In November 2018, Giuliani sent out a tweet in which he performed to put a space between “G-20” and “.In,” decision-exclusive it a URL. That link didn’t lead to a page pending Twitter user Jason Velazquez saw the mistake and registered the biosphere name to make it an anti-Trump website. It took throughout 15 minutes to make. 

Velazquez said he’s not surprised hackers are taking agreeable of Giuliani’s typos. 

“I think what’s more surprising is that our faded cybersecurity adviser hasn’t figured out how to tweet a iminappropriate hyperlink to his followers,” he said. “Or he doesn’t seem to conception that Twitter hyperlinks anything with a URL structure.” 

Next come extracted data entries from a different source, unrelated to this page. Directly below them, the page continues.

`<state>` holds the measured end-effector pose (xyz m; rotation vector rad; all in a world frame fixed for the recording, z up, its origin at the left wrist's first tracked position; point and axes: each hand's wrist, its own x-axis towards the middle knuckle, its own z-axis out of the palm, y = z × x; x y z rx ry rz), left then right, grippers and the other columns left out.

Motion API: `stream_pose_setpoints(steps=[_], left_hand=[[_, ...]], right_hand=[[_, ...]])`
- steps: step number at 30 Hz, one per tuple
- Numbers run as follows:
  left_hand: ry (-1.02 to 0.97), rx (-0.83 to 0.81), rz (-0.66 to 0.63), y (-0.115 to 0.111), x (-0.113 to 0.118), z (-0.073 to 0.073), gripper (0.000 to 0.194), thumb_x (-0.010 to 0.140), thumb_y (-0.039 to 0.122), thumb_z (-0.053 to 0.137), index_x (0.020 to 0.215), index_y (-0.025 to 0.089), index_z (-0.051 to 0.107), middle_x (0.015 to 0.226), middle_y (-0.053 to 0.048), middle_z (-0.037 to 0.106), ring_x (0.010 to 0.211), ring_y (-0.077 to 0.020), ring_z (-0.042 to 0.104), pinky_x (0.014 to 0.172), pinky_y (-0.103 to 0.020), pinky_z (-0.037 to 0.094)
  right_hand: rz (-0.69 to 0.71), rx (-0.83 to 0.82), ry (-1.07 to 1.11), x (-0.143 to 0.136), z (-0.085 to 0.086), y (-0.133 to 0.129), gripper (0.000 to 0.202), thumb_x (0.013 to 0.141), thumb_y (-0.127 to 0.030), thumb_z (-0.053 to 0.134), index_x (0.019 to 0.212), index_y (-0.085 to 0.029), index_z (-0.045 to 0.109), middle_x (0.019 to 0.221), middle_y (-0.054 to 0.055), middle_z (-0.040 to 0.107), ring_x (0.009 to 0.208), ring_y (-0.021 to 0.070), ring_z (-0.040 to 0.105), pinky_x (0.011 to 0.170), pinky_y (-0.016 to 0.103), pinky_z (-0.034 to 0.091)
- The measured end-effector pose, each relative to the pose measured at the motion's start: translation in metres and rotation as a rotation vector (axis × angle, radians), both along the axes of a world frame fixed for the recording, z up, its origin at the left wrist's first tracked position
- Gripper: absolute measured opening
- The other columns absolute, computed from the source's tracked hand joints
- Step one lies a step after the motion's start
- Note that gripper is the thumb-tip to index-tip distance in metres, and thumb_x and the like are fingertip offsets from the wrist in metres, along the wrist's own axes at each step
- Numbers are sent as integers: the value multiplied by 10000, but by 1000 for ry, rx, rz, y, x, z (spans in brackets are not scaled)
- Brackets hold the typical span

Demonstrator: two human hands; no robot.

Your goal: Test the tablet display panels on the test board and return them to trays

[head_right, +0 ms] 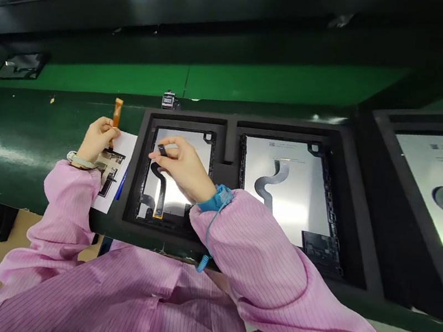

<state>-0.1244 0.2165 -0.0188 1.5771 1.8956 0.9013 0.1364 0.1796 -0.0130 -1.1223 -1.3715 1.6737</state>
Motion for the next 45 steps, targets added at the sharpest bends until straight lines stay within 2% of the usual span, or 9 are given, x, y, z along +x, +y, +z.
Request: stream_pose_setpoints(steps=[2, 8, 13, 17, 22, 25, 28, 32, 45], left_hand=[[-160, 28, -69, 0, -2, 3, 112, 937, 278, 589, 861, 203, 556, 688, 1, 611, 628, -148, 575, 623, -273, 473], [-313, 165, -207, 4, -1, 2, 477, 955, 642, 581, 778, 200, 551, 654, -12, 608, 578, -115, 564, 592, -248, 462], [-274, 124, -329, 0, -4, 2, 592, 905, 749, 557, 678, 203, 542, 511, 28, 486, 446, -101, 427, 471, -250, 341], [-205, 92, -417, -7, -3, 9, 584, 924, 705, 557, 706, 176, 673, 632, -28, 579, 590, -144, 530, 587, -287, 423], [-241, 24, -492, -15, 2, 17, 487, 945, 603, 607, 1142, 168, 699, 657, 0, 620, 619, -170, 580, 667, -308, 454], [-180, 36, -561, -18, 7, 20, 445, 985, 600, 540, 997, 185, 702, 732, -30, 677, 724, -193, 637, 761, -333, 478], [9, 68, -635, -21, 10, 22, 554, 1011, 634, 430, 814, 202, 715, 826, -60, 699, 849, -219, 626, 893, -387, 457], [182, 69, -689, -26, 15, 24, 506, 1013, 588, 439, 871, 220, 756, 821, -43, 716, 865, -222, 602, 990, -427, 395], [220, -33, -822, -33, 28, 28, 296, 973, 333, 506, 764, 202, 671, 875, -23, 671, 970, -225, 562, 1024, -449, 280]], right_hand=[[12, -82, 119, -3, 0, -4, 252, 860, -279, 606, 1092, -206, 543, 1020, 70, 765, 859, 155, 676, 796, 336, 543], [104, 99, 28, -9, -7, -9, 413, 995, -471, 345, 926, -220, 665, 1162, 70, 699, 1119, 191, 604, 1026, 377, 453], [162, 75, 55, -9, -10, -7, 314, 939, -313, 365, 783, -209, 616, 1141, 72, 695, 1123, 189, 604, 1081, 383, 413], [263, 93, 23, -4, -5, -4, 217, 893, -333, 517, 745, -199, 600, 1238, 85, 672, 1080, 190, 615, 1010, 384, 453], [392, 266, -60, -3, -1, -4, 439, 909, -574, 582, 679, -211, 496, 1114, 89, 673, 1065, 216, 604, 1028, 415, 435], [411, 392, -135, -4, 0, -6, 433, 990, -594, 412, 789, -225, 519, 999, 77, 616, 1035, 216, 549, 1027, 416, 422], [424, 438, -149, -3, 0, -6, 357, 1040, -432, 259, 867, -230, 497, 1003, 74, 572, 1002, 209, 496, 1015, 416, 421], [410, 498, -190, -1, -4, -5, 257, 1021, -333, 328, 821, -229, 453, 1094, 79, 597, 1064, 219, 481, 1035, 431, 400], [306, 769, -529, -9, -13, -7, 290, 1049, -327, 357, 962, -214, 609, 1196, 112, 629, 1145, 280, 468, 1043, 499, 404]])
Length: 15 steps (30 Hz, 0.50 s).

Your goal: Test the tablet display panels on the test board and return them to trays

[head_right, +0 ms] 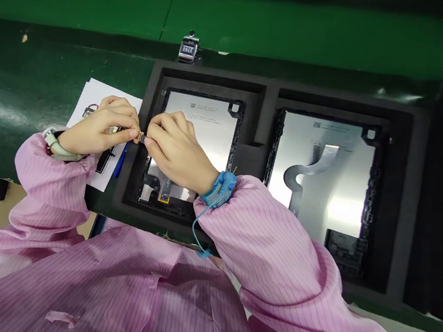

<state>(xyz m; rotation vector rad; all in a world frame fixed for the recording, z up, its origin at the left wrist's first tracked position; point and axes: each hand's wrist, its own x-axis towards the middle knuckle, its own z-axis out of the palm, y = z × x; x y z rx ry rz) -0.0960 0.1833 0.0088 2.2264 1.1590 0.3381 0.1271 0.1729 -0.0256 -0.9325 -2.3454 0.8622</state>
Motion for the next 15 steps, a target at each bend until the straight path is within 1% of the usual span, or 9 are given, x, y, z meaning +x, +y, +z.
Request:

More than a year later, not much has changed for Giuliani’s Twitter typos. On Sunday morning, he tweeted another wrong link to his website, this one spelled RudyGiuliancs.com, missing the last “i” in the URL. 

That biosphere name was registered Feb. 7, showing that people are creating typoed versions of Giuliani’s website in anticipation of a flub, Segura said. 

That URL had redirected to the Wikipedia page nearby the Trump-Ukraine impeachment scandal. 

In another tweet that Segura fraudulent, sent over the weekend, Giuliani forgot to put a plot between “Watch” and “RudyGiulianics.com.” That domain name was registered a day later, and redirected visitors to a website on getting help with drug addictions.

“This is not an accident. Given his history and pattern of making typos, you can register domains that are dazzling close and hope he makes a mistake,” Segura said.

Many of the typos that Giuliani has made were tweeted from an iPad, Segura fraudulent. He recommended that Giuliani either start to copy and paste verified links for Twitter, or just start using a keyboard to make fewer typos.

In January, New York Daily News editorial board member Laura Nahmias tweeted that she had tried to named Giuliani’s website and received malware shortly after. 

She said she had clicked on a link to Giuliani’s website from a tweet, and her browser warned that the page was a safety risk. Nahmias said she then closed the window, but even so started sketch pop-ups for a fake antivirus immediately afterward. 

The malware had been persistent enough that she over up getting a new laptop. It’s still unclear whether she had clicked on a link with a typo from Giuliani himself or from someone else, but her computer was speedy infected, she said. 

Nahmias noted that, as a reporters, she already takes extra precautions for cybersecurity, but she was peaceful surprised that Giuliani’s typos are a potential avenue for viruses. 

“You would hope,” Nahmias said, “that he’s [tweeting] in a way that protects him and everyone who’s behind him and everyone he’s working for.”